Quotulatiousness

September 9, 2018

Hunter S. Thompson, Jann Wenner and Rolling Stone

Filed under: Business, History, Media, Politics, USA — Tags: , , , , — Nicholas @ 05:00

Darcy Gerow on the sudden rise and long, long decline of Rolling Stone:

The suffocating media bias of the 1960s was difficult to escape. A lethargic gray specter of middle-class America was distributed with cunning sterility through the generic, bogus smiles of cable news networks and traditional print. Despite the election and assassination of Kennedy and the signing of the Civil Rights Act, if you had turned on a T.V. this was still Eisenhower’s America: regimented, religious, conservative. And the cultural vacuum created by the Eisenhower years had began to suck even harder with Lyndon Baines Johnson at the helm.

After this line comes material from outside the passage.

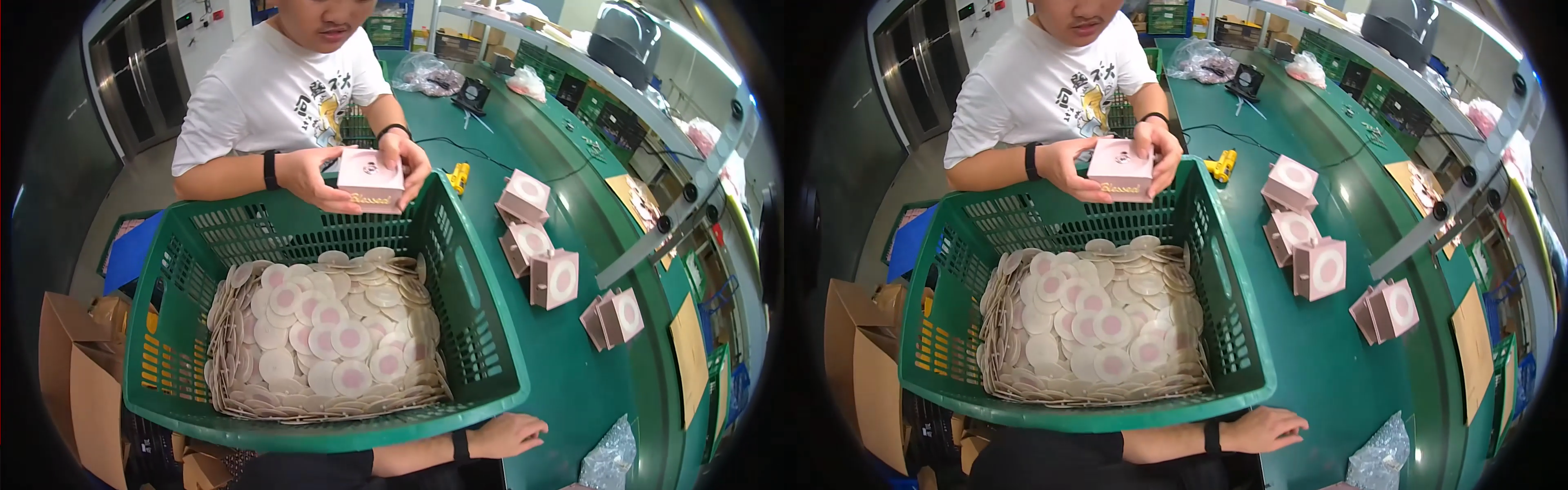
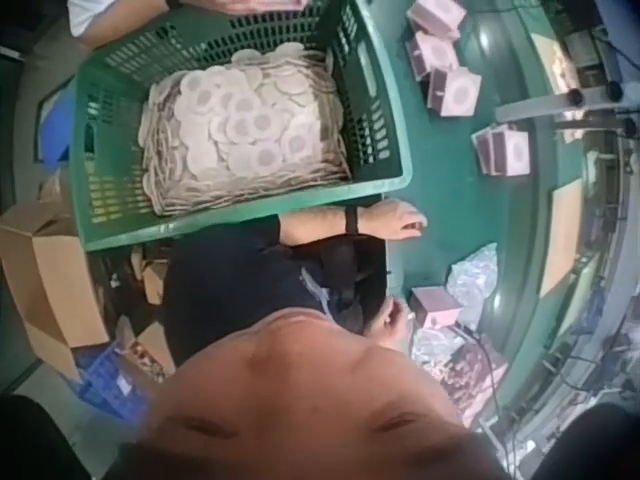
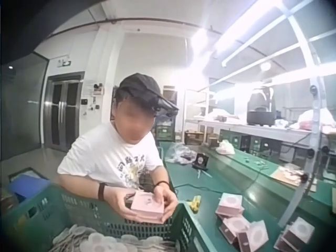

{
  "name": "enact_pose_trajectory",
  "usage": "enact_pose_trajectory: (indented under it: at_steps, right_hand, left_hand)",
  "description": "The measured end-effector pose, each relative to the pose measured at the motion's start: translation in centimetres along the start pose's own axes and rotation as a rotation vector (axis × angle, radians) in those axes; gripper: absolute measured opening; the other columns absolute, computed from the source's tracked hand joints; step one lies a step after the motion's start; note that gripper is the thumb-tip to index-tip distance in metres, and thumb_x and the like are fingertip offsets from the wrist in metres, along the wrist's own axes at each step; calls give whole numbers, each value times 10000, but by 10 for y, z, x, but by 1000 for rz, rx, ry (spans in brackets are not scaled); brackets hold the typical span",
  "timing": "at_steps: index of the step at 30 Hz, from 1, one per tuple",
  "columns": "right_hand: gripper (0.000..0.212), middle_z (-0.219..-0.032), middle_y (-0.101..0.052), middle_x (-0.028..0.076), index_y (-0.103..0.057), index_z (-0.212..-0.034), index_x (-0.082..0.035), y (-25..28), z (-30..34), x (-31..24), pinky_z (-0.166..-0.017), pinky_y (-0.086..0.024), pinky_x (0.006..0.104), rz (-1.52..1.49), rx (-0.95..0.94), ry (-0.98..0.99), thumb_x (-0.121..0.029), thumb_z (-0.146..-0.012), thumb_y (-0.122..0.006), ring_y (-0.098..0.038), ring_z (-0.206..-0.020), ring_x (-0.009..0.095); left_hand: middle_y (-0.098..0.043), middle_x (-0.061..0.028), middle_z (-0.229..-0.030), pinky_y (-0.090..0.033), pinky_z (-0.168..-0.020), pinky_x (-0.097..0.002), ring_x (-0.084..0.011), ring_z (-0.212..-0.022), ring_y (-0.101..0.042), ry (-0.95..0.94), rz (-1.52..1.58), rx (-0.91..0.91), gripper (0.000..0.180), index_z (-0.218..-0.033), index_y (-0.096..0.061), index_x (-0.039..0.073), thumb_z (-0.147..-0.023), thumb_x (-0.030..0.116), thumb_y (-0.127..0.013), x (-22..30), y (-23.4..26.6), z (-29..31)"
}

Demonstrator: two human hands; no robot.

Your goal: The person assembles music boxes by picking up a pink box, inserting a white handle into the side, and securing it with a power screwdriver. They then place the finished box onto a stack on the workbench and repeat the process.

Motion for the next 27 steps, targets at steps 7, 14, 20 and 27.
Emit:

American media was out of touch with this new generation. Elitist authoritarians were preaching their moral superiority stamped with stars and stripes to a generation of cynics. These kids didn’t have a fucking clue what they wanted, but they wanted no part of what they were being given. So rose Rolling Stone, a counterculture bible for babyboomers, co-founded by Jann Wenner.

[…]

Things were different in the 1960s. The anti-war movement and the civil rights movement were a just cause. The catalyst for a just movement of equal rights for women and gays and minorities was free speech, of which Jann Wenner was a huge proponent. When students at U.C. Berkley marched in the streets in the 1960s, it was an attack on the elitist, authoritarians and an establishment hellbent on keeping opposing viewpoints and the ideas of personal liberty stifled. The gang of “cruel faggots” kept the official narrative running but no one under 30 was listening.

The whole goddamn world had had enough of the travesty of war in Southeast Asia. There was no ignoring the ineptitude of American politics. The only reasonable thing to do in 1969 was to drive out to Altamont for the weekend, load up on heinous chemicals, hunker down and rethink your approach to the political process.

Thompson, the then-young, liberal anti-hero, could often be found gobbling LSD and firing his guns (he was a lifetime member of the NRA) at propane bottles for a crowd of jeering burnouts or Bay area bikers at his fortified compound, Owl Farm, in Woody Creek Colorado.

It was Jann Wenner’s idea to put Hunter, with all of his fear and loathing, on to the campaign trail in 1972. Why not get the guy who wrote Hell’s Angels? Hunter was someone with a penchant for dealing with vicious thugs and sick freaks gone crazy on power, someone who could draw a parallel between Richard Nixon and Sonny Barger.

Thompson’s openly-biased, subjective and wild account of the 1972 presidential election was the red Chevy convertible of campaign coverage. ‘Sympathy for the Devil’ on repeat and at full volume, barrelling across the country at 110 miles an hour or so and in search of an honest politician. In Hunter’s eyes, the only one that even came close was George McGovern, the senator from South Dakota.

McGovern’s non-interventionist platform focused on a complete withdrawal from Vietnam, amnesty for draft evaders and a Milton Freidman-inspired, negative income tax meant to replace the bureaucratic burden of social welfare programs and a complicated tax code. Thompson’s version of events is the story of an idealistic underdog fighting against the odds only to be crushed by postmodern Americanism and the establishment incumbent, “Tricky Dick Nixon.” McGovern might have owed a White House win, in part, to Thompson’s and Rolling Stone’s relentless support had he not owed his White House loss to the mental distress of his vice-presidential pick, Thomas Eagleton.

There’s no way to properly explain how great Rolling Stone was in those early years. How well the magazine represented the anti-establishment culture, individual liberty and equality for everyone. It can’t be compared to anything else because there was nothing else, only the traditional mainstream garbage and Rolling Stone.